Task goal:
From the entries that follow, extract each line holding the string "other".
━━ Provided data ━━
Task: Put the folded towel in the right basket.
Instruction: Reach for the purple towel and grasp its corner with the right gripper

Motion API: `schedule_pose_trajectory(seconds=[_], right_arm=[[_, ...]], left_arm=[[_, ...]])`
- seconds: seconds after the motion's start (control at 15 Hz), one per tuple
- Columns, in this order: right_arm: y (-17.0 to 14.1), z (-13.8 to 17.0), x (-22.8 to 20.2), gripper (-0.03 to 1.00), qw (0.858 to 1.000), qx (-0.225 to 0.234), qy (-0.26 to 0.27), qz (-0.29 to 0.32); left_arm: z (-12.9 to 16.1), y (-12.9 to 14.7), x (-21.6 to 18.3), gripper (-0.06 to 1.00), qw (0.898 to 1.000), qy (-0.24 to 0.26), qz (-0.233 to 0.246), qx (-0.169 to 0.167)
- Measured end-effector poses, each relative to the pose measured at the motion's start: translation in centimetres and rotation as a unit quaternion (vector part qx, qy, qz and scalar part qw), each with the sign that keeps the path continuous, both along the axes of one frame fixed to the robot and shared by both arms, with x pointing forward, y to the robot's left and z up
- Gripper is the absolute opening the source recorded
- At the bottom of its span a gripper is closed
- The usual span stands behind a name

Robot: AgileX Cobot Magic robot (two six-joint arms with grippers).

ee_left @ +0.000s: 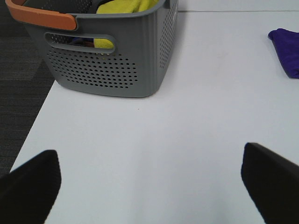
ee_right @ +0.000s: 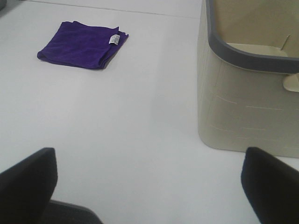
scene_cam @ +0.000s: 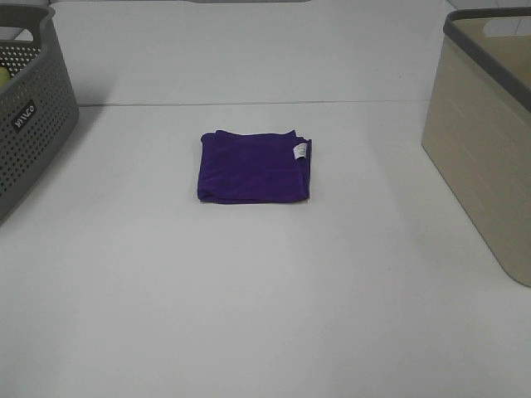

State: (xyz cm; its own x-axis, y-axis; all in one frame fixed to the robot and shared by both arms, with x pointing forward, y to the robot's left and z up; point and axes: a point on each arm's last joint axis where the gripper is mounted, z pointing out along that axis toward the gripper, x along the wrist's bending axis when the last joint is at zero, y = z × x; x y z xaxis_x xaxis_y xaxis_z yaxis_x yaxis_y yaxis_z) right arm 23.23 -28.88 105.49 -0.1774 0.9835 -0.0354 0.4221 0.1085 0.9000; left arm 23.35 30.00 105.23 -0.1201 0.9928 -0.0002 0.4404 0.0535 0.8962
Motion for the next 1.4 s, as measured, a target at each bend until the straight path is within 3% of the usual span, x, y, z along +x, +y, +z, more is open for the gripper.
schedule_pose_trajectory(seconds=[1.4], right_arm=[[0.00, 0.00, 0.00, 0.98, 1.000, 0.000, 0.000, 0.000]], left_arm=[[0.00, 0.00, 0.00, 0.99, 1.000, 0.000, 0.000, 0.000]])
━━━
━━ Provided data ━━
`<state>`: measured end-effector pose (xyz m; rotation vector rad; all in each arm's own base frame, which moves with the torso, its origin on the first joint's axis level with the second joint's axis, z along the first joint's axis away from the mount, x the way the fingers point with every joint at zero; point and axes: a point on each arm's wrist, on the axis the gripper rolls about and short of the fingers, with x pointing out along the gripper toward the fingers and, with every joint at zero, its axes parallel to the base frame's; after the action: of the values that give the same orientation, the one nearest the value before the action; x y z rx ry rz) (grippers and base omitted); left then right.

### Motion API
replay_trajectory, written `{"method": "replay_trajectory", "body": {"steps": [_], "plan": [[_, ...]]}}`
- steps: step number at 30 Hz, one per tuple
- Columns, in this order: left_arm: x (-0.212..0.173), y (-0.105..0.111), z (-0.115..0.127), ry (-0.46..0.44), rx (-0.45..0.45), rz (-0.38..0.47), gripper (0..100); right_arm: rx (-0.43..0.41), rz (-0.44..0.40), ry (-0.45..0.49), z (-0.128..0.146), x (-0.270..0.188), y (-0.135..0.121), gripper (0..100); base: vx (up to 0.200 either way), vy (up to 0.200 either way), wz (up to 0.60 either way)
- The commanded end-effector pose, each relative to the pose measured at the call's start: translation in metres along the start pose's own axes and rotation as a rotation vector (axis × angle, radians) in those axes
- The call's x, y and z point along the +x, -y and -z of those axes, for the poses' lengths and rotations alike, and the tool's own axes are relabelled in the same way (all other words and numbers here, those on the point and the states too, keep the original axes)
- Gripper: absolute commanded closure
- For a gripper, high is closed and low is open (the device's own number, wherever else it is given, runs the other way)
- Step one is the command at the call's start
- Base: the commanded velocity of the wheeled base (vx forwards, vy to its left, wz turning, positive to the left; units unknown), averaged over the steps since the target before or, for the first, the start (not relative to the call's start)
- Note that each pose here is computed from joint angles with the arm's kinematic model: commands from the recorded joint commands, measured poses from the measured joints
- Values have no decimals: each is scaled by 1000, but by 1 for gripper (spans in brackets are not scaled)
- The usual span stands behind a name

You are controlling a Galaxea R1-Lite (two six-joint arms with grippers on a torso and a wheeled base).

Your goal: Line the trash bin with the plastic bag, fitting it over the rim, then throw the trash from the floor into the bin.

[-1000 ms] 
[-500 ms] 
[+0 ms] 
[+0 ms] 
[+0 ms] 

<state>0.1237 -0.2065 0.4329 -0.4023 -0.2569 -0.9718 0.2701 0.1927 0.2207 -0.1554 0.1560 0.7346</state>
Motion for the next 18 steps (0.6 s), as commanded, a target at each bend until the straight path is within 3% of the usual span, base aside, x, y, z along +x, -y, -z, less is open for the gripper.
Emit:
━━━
Reply:
- The call's x, y and z point along the +x, -y and -z of those axes, for the poses' lengths and rotations alike, and the tool's own axes are relabelled in the same way (all other words and numbers here, those on the point and the states too, keep the original axes)
- For a gripper, high is closed and low is open (the device's own number, wherever else it is given, runs the other way)

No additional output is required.